KIMO:            You think I should be doing this differently? You sit in the chair. You get the ratings. You tell the schmoes I work for it’s about consequences. I create audiences, they sell ads, you get a free call-in show, that’s the contract. What I say has no consequences unless you stop listening. I say things to keep you from changing the channel.

CALLER TODD:       You can’t just say things, Kimo. You’re supposed to be helping. You’re not helping.

Caller Todd was gone. Balthazer went to break, finished the show, but the call stuck like gum in his ear canal. He wasn’t helping, that’s what Todd had said. Balthazer had always thought he was helping, but maybe he wasn’t. Before Todd was Caller Todd, he was employed sales guy Todd. After the call, he was out-of-work Todd, because Balthazer told him to do the right thing, and he did. The right thing was the wrong thing, and it had not even been that entertaining, hardly even memorable. That was not This Is Rage.

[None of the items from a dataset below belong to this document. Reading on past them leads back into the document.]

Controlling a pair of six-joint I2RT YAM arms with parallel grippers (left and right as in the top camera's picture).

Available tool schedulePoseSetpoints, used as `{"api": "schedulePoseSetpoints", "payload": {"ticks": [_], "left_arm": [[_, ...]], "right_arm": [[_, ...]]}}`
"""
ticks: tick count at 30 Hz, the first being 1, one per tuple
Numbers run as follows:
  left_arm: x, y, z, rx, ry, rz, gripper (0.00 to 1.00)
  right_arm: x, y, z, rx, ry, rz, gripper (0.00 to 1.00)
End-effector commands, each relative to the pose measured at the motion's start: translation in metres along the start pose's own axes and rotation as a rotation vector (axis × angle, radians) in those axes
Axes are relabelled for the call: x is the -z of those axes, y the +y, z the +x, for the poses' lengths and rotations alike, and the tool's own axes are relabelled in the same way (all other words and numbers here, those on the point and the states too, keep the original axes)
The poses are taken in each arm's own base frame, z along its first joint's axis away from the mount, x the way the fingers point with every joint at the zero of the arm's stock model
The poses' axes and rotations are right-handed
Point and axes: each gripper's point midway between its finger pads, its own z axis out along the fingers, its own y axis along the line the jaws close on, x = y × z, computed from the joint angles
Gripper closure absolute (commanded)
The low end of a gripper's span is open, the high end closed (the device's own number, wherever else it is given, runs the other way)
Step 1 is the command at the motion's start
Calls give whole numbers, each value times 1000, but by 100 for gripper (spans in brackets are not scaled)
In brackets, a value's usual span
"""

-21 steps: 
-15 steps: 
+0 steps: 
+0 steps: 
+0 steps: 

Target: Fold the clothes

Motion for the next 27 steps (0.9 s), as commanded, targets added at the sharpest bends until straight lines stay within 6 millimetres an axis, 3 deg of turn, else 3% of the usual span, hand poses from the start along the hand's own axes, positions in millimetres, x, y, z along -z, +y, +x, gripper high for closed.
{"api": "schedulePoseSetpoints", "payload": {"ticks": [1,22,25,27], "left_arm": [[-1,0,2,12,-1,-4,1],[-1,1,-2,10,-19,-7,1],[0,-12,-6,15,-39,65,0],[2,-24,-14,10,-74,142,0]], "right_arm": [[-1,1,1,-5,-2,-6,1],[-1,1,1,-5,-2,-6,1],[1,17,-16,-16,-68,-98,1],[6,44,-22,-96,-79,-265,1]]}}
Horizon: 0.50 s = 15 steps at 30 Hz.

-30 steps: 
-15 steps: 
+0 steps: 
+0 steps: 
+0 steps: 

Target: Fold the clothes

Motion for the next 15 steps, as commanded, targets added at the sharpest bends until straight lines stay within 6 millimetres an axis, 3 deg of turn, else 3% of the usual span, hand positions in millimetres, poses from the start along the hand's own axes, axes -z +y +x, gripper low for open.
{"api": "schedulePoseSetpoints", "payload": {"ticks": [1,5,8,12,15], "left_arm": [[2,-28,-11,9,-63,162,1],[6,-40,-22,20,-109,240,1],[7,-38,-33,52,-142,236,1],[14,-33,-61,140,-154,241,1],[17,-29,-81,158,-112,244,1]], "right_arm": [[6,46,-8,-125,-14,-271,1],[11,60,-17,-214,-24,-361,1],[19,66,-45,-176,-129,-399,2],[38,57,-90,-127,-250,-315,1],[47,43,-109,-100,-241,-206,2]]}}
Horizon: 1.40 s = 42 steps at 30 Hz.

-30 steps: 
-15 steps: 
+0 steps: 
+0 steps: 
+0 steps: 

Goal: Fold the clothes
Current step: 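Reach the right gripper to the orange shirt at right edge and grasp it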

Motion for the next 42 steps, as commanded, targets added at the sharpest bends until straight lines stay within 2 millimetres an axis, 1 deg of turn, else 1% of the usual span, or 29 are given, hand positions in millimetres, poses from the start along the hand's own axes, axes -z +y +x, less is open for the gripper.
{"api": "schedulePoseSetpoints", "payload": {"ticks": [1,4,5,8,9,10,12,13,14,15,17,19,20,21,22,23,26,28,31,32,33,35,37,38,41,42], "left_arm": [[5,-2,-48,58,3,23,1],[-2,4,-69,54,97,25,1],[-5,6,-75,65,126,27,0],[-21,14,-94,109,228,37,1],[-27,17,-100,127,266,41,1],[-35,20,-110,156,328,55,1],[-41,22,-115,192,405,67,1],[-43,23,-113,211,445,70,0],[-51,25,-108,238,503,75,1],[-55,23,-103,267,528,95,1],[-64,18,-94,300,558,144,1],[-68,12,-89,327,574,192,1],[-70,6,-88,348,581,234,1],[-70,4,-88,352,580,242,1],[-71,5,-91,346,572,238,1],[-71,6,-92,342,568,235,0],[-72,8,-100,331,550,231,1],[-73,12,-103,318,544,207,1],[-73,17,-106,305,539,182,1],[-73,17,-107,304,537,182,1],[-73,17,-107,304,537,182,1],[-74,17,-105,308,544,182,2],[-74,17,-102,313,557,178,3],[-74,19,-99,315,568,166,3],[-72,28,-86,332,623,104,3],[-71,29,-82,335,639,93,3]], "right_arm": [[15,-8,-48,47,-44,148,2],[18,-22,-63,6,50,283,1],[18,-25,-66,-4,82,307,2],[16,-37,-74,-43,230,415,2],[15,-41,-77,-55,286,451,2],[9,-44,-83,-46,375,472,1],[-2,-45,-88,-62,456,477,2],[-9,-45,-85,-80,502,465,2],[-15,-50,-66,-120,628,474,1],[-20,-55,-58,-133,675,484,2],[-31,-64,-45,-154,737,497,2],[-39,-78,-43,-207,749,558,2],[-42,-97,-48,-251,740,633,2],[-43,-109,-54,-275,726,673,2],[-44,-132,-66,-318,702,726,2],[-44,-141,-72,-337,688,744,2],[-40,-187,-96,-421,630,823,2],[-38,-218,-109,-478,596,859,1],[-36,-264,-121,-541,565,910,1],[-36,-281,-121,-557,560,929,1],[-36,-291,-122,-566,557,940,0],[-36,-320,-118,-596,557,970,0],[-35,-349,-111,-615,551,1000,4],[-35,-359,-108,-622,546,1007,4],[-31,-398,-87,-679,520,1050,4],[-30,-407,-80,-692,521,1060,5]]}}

No matter how he tried to shake it, there was something about the Todd call that would not settle with Balthazer. There had been others like it, though not as direct; but the anger was out there, too much anger, too many people hurt. Balthazer’s real job was to turn it into background noise, he knew that, but at a certain point all the advice could not be the same—hang in there, let it roll off your back, roll with the punches, the orchestra of passionless clichés. Frustration and failure were everywhere; he saw it in his own company, he kept hearing it from his callers. No one could tell the truth, no one could be themselves. Keep the job, keep the taxes paid, keep the health plan, keep the mortgage current. That was it for working America, he needed to tell them otherwise, but he kept making a market in hope, not reality. Balthazer needed to keep spinning, but he was spinning. How to turn it, how to work it? You had to take a stand, be honest, do what was right and yeah, that had consequences. Selling short was not what the show was supposed to do, it was supposed to help people do better, not send them scrambling, no more victims. If the show was not working, Balthazer had to make it work. That ate at him until it pushed him to defy his own comfort limits. Then with just a few bad decisions, it was over.

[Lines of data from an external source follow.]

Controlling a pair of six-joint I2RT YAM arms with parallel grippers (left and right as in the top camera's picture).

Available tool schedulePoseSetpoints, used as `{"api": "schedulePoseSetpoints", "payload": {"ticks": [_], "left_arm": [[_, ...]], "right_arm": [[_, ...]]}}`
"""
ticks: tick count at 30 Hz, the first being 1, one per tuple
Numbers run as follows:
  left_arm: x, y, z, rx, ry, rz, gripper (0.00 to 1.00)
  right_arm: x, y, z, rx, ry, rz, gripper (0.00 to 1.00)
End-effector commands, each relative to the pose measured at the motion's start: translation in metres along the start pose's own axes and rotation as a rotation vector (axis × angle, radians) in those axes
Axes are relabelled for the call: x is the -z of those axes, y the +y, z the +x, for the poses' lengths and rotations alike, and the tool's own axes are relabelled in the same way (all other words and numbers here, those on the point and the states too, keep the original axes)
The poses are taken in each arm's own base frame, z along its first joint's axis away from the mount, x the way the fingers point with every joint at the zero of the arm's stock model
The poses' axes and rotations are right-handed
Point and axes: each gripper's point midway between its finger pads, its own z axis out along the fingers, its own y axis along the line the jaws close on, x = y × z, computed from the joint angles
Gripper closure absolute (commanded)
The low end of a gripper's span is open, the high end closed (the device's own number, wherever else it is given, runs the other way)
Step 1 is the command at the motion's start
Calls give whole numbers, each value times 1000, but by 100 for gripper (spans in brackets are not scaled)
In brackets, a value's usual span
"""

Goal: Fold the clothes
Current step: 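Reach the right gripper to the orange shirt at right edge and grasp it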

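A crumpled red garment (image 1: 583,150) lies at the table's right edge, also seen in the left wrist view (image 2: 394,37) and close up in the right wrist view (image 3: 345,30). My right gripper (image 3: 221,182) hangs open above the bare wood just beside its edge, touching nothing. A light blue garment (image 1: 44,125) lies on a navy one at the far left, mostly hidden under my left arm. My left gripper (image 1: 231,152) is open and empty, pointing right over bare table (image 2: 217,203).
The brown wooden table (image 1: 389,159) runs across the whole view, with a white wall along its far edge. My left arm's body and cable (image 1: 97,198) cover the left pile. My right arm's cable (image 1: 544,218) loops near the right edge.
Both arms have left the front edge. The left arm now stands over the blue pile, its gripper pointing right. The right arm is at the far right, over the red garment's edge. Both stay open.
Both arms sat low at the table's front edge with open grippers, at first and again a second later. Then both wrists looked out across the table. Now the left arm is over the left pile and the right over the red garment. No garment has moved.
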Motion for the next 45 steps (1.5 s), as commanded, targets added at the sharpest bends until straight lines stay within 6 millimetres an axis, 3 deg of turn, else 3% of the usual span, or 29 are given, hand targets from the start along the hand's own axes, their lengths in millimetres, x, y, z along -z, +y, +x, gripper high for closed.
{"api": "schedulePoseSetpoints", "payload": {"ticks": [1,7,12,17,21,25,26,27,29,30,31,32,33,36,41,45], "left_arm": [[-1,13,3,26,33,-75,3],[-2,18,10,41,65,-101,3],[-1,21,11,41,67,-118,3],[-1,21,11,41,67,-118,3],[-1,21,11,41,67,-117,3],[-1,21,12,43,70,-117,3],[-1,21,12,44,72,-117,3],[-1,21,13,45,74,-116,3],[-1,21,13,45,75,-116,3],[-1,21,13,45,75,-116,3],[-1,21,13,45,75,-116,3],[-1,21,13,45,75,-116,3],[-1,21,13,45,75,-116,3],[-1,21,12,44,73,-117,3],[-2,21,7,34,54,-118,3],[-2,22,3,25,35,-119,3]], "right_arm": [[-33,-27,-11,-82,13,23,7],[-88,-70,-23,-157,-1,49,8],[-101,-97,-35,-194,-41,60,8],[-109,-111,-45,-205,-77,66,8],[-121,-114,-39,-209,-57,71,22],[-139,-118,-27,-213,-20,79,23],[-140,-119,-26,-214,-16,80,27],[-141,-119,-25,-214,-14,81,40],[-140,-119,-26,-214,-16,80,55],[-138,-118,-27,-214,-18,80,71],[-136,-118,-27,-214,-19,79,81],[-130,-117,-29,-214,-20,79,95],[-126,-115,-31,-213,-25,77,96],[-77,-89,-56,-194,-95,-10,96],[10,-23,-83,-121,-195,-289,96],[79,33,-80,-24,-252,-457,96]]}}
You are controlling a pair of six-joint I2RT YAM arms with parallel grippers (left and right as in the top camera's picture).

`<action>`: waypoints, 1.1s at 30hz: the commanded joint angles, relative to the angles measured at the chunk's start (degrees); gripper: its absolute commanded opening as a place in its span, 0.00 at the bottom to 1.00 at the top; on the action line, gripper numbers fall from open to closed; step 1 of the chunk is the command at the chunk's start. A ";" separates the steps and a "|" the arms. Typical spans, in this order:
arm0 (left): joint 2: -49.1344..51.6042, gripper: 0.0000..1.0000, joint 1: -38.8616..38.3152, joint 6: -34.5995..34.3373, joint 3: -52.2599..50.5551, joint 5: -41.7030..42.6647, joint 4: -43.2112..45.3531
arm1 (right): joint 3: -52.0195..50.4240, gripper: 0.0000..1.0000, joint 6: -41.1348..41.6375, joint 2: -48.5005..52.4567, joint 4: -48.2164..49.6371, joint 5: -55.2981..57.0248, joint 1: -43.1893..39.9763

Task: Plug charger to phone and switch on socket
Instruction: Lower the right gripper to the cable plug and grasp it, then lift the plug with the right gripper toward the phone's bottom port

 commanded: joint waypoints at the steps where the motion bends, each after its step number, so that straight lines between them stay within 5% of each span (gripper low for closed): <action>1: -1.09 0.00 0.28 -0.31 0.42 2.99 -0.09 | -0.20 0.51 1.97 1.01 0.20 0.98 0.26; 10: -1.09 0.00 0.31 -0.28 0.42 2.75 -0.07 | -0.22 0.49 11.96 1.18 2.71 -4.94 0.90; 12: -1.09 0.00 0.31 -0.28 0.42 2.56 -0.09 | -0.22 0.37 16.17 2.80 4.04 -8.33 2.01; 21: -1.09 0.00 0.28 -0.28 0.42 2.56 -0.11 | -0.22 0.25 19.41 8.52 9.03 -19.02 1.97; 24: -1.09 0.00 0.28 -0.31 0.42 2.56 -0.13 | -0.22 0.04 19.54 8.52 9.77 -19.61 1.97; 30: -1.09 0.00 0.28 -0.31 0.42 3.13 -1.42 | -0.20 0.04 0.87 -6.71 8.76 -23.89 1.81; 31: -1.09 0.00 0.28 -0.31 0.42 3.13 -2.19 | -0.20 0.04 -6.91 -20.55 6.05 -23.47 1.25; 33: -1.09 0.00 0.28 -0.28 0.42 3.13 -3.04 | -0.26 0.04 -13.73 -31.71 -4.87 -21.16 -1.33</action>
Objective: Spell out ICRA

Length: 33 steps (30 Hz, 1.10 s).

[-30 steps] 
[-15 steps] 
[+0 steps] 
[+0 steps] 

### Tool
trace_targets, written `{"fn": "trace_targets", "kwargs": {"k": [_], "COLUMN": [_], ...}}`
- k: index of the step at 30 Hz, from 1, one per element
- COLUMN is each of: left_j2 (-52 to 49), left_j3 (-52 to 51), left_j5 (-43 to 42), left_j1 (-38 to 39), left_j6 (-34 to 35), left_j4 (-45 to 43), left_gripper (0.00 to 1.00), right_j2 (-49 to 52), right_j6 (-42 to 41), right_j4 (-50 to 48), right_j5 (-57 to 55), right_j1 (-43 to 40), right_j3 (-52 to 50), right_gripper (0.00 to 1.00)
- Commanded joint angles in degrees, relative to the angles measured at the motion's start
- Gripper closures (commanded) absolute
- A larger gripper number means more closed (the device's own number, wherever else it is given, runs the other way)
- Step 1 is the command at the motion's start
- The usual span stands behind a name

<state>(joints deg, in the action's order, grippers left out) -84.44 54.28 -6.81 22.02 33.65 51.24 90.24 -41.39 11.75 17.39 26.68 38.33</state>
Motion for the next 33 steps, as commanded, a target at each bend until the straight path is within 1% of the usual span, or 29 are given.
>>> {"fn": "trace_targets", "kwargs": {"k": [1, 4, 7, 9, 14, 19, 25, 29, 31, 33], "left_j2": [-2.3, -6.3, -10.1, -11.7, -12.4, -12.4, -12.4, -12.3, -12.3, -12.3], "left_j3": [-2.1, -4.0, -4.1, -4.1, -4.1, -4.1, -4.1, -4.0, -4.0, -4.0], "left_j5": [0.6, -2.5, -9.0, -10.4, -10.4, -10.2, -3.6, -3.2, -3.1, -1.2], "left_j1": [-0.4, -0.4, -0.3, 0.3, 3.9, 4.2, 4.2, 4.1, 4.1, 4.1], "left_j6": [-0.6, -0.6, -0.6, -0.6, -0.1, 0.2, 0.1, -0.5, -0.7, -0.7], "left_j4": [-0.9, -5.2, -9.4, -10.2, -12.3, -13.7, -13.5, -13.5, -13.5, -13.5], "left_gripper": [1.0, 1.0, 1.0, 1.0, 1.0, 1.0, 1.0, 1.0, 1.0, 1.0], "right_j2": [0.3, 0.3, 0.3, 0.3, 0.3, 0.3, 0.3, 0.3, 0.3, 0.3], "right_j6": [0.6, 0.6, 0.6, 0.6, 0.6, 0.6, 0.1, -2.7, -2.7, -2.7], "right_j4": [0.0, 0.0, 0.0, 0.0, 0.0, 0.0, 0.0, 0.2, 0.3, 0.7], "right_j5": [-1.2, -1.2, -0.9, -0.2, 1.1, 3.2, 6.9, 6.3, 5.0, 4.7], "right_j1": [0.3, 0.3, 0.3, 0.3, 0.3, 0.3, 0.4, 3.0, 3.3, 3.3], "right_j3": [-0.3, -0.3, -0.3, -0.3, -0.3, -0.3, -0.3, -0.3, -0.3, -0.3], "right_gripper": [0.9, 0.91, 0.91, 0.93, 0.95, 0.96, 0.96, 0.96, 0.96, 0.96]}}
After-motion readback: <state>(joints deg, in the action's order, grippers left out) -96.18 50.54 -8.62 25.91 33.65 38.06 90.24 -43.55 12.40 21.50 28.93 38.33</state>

Fresno was not where Balthazer envisioned his career ending. The question remained, where to now? He had to stay ahead of the landlord, ahead of the FCC, ahead of three ex-wives hounding him. He had to find a way to reboot. The little savings he had could keep gas in his tank for a while, but he needed a plan. Emailing MP3 samples to third- and fourth-tier markets until some station called him back, hoping they would not check references, that was wafer thin. Besides, he had gone national already and the grand episode in Talkers was going to make it tough to hide from infamy. Maybe it did not matter, he just needed to hit the road and see where it took him—ABF—Anywhere But Fresno. Road trips were good for the leveraged soul, good for the creative spirit, and a sure way of collecting new material in each passing town in the unlikely event he ever again got a contract.

One thing Balthazer had done right was keep ownership of his website, despite the network’s demands in every negotiation he had fought since 1995. Balthazer was never entirely sure how valuable www.ThisIsRage.com might be someday, but he knew enough about “his own personal brand” that this was the one constant that traveled with him. In New York, the show had been This Is Rage, about politics and government abuse. In Los Angeles the show had been This Is Rage, about visceral extortion from wives, and ex-wives, and girlfriends. In Fresno the show had been This Is Rage, about how companies screw employees, and about how employees need to survive the system the best they can. Of the three latest incarnations, the third had been the least successful, but Balthazer found it the most interesting. He did not have many regrets, but about this he felt incomplete. Failing or not, the third generation voice for This Is Rage was just starting to come around when he managed to get himself yanked off the air, yet he still had the sense he was onto something. There was pain, and longing, and suffering, and injustice in cubicles all across the country. If he could somehow unleash that energy, it would be like splitting the atom, the nuclear explosion that would follow could be life changing, society changing. He had not cracked the code, and he wondered if he ever would—what that freak show genie would look like pouring out of the earnings bottle, and whose bottom-line butt it would kick when it was set free to do battle.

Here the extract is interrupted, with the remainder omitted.